- _Problem_:
Work out how many lines in the data that follows contain "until". Write nothing but the number.

--- Records supplied ---

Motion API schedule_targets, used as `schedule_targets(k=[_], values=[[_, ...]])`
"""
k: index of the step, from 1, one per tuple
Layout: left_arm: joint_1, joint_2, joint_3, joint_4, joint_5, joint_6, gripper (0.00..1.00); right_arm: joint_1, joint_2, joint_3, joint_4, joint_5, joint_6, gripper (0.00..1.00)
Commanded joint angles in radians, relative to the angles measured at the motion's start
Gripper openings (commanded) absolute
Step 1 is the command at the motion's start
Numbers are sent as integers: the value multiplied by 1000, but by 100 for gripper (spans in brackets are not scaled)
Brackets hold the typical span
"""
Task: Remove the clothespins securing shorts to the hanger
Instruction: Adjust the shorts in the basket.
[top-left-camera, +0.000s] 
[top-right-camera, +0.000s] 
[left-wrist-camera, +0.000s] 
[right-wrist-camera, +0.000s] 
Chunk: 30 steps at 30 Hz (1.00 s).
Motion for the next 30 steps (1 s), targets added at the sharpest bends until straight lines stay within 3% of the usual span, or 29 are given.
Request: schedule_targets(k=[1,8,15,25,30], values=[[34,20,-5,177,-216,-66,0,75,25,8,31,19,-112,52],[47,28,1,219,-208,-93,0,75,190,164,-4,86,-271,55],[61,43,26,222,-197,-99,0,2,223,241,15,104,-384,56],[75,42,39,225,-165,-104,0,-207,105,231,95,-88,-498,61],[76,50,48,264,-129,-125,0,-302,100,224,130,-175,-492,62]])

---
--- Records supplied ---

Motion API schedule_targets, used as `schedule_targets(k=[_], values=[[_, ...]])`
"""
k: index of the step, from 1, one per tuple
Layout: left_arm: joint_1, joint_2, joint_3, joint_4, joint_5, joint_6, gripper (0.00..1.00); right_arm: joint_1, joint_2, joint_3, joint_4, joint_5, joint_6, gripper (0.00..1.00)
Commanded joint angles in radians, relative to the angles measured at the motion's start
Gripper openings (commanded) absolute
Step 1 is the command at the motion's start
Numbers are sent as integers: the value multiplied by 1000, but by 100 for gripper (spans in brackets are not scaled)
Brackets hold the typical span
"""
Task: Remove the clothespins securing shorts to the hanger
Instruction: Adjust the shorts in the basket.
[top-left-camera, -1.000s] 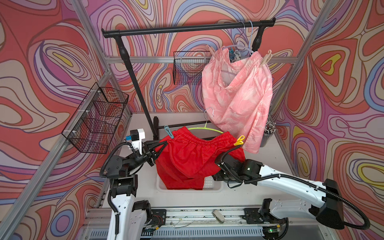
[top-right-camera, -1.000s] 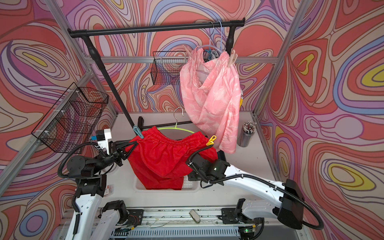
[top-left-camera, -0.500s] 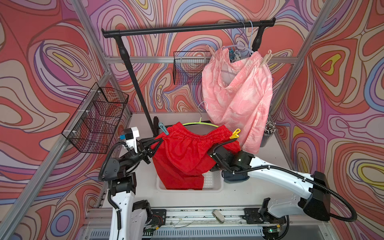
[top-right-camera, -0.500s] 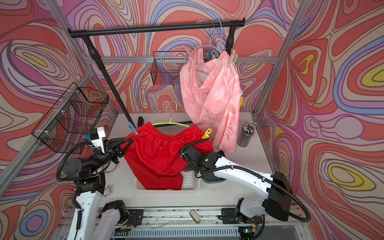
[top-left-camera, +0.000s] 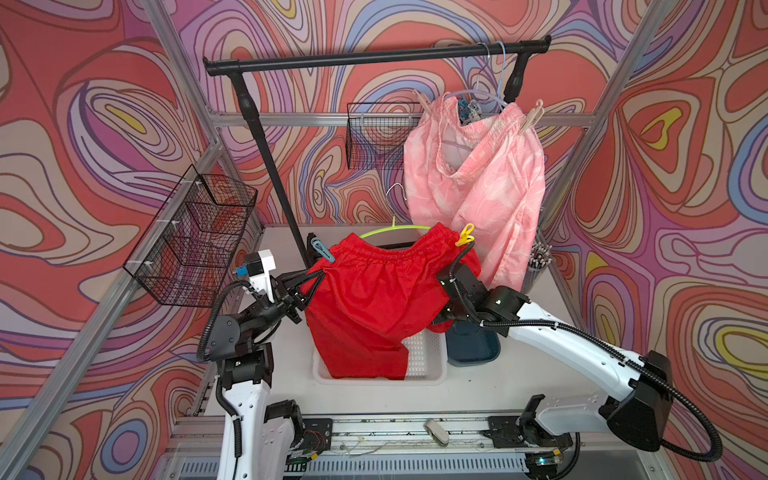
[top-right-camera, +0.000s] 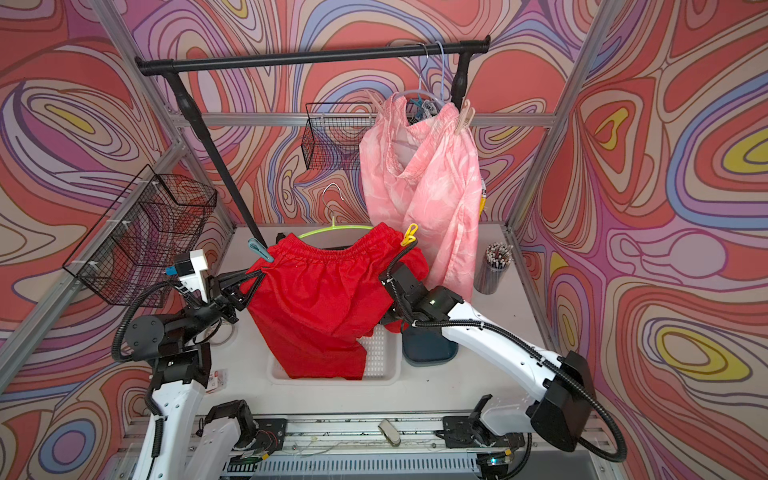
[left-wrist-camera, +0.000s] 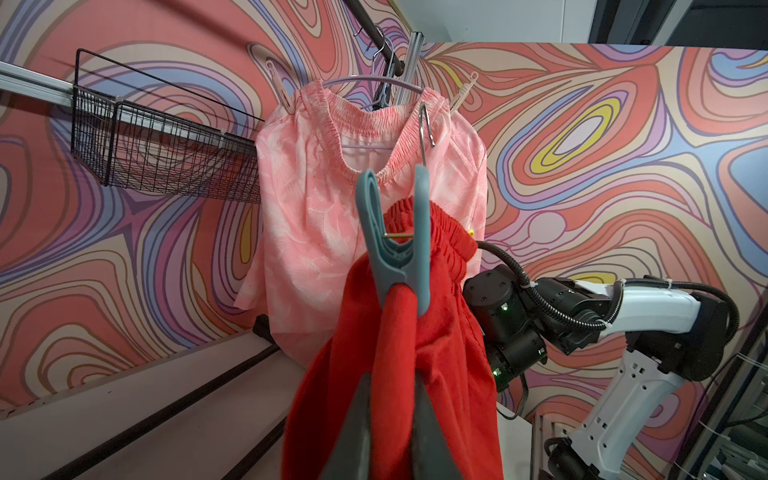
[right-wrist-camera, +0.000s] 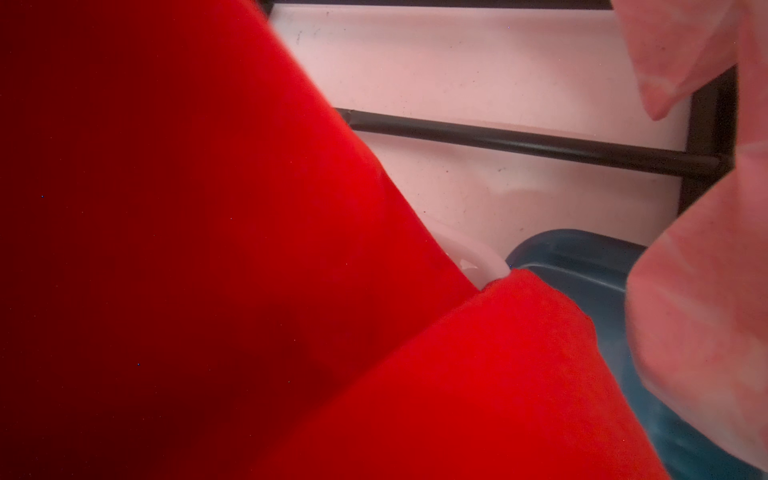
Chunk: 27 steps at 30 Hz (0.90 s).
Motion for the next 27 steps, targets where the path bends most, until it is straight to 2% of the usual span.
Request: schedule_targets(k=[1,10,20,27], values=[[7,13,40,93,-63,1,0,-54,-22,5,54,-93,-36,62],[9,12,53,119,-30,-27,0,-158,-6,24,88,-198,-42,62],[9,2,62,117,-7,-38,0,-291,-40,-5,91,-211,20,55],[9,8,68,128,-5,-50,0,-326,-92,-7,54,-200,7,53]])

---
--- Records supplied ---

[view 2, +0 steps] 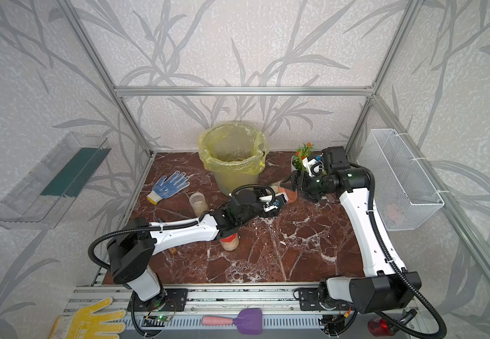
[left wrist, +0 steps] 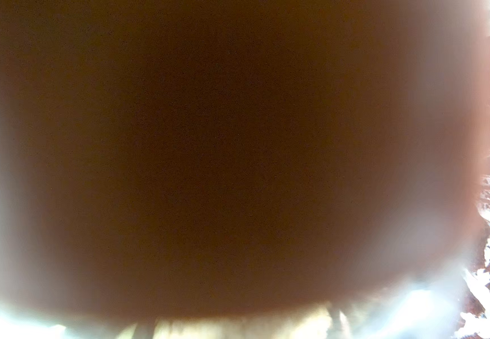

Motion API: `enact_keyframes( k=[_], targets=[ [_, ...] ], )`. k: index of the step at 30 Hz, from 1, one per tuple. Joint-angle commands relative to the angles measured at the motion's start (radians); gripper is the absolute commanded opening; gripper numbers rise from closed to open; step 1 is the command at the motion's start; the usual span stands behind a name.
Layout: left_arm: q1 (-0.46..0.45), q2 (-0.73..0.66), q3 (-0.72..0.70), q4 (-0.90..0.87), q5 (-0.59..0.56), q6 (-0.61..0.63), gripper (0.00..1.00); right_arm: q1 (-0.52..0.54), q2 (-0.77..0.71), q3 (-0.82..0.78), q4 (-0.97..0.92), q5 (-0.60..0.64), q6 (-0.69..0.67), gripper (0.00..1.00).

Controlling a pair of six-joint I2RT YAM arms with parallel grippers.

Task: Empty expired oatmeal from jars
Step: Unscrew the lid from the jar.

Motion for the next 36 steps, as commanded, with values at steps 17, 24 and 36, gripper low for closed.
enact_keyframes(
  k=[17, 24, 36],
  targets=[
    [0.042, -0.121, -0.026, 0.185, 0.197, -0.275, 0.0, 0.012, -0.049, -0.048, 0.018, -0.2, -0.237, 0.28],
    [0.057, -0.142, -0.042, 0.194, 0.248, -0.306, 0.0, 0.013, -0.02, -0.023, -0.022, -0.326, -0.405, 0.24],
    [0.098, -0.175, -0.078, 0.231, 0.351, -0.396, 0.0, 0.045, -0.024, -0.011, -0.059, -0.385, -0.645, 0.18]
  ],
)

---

- _Result_:
2